TASK INSTRUCTIONS → The data below holds the lines to copy: everything from the line containing "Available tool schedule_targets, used" to the line containing "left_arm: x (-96", both ends included, set down exactly.

(Beginning of MATERIAL PROVIDED)

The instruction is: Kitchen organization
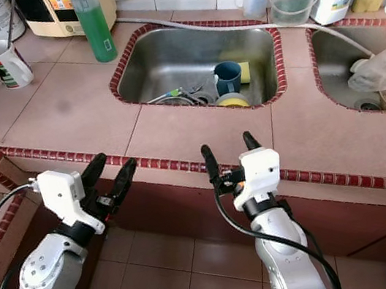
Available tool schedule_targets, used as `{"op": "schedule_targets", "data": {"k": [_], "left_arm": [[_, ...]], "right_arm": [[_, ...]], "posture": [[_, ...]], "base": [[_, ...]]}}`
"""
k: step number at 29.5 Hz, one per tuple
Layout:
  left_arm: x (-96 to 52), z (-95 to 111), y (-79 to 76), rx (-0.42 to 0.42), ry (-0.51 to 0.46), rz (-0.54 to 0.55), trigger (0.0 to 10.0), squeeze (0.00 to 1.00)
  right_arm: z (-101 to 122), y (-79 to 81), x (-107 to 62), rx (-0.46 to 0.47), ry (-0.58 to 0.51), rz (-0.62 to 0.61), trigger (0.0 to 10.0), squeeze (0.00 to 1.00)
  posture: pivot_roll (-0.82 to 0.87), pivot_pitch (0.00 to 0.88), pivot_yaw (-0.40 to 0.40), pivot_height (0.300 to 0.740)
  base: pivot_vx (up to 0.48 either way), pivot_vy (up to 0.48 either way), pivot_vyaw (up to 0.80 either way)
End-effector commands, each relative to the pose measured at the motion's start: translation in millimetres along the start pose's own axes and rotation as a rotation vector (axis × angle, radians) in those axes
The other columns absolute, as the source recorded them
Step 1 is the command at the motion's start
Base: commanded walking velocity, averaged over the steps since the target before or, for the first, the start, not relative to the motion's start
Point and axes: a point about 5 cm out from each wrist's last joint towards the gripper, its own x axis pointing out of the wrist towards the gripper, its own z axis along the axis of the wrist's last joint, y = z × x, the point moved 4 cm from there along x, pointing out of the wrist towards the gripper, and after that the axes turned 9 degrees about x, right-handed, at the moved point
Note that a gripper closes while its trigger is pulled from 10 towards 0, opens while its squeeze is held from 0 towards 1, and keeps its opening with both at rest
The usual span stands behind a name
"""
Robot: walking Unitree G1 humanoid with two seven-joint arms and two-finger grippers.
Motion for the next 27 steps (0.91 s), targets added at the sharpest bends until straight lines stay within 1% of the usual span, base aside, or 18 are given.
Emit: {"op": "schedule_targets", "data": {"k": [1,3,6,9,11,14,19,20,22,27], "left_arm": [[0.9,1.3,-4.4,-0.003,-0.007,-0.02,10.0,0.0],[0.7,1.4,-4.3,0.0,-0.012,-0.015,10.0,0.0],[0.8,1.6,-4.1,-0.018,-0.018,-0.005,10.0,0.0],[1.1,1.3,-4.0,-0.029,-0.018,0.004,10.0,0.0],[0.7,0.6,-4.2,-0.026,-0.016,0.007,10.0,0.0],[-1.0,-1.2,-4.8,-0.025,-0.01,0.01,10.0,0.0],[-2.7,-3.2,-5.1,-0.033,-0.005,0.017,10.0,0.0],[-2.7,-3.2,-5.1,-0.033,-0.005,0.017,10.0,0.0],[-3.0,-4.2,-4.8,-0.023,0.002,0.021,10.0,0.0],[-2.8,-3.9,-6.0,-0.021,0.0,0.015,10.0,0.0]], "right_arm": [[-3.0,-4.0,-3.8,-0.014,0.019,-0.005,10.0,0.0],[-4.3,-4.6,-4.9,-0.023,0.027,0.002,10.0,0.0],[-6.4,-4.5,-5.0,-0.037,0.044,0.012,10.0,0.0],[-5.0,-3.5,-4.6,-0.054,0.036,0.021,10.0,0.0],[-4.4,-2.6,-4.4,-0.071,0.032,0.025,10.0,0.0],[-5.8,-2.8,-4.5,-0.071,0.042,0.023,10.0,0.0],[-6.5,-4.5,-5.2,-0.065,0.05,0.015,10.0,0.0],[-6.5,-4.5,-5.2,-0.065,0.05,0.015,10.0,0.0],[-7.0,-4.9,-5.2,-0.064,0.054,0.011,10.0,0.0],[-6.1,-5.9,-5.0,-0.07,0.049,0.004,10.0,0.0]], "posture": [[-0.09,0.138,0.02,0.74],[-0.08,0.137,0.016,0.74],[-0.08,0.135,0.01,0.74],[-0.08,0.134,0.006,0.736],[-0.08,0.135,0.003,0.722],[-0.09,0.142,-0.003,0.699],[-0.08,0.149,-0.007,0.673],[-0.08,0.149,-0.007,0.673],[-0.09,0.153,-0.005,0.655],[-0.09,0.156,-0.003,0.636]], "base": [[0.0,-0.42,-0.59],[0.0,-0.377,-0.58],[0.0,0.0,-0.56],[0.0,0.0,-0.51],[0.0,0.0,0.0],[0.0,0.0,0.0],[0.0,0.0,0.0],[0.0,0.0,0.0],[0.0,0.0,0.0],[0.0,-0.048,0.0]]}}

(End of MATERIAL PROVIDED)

EXERCISE RESULT →
Available tool schedule_targets, used as `{"op": "schedule_targets", "data": {"k": [_], "left_arm": [[_, ...]], "right_arm": [[_, ...]], "posture": [[_, ...]], "base": [[_, ...]]}}`
"""
k: step number at 29.5 Hz, one per tuple
Layout:
  left_arm: x (-96 to 52), z (-95 to 111), y (-79 to 76), rx (-0.42 to 0.42), ry (-0.51 to 0.46), rz (-0.54 to 0.55), trigger (0.0 to 10.0), squeeze (0.00 to 1.00)

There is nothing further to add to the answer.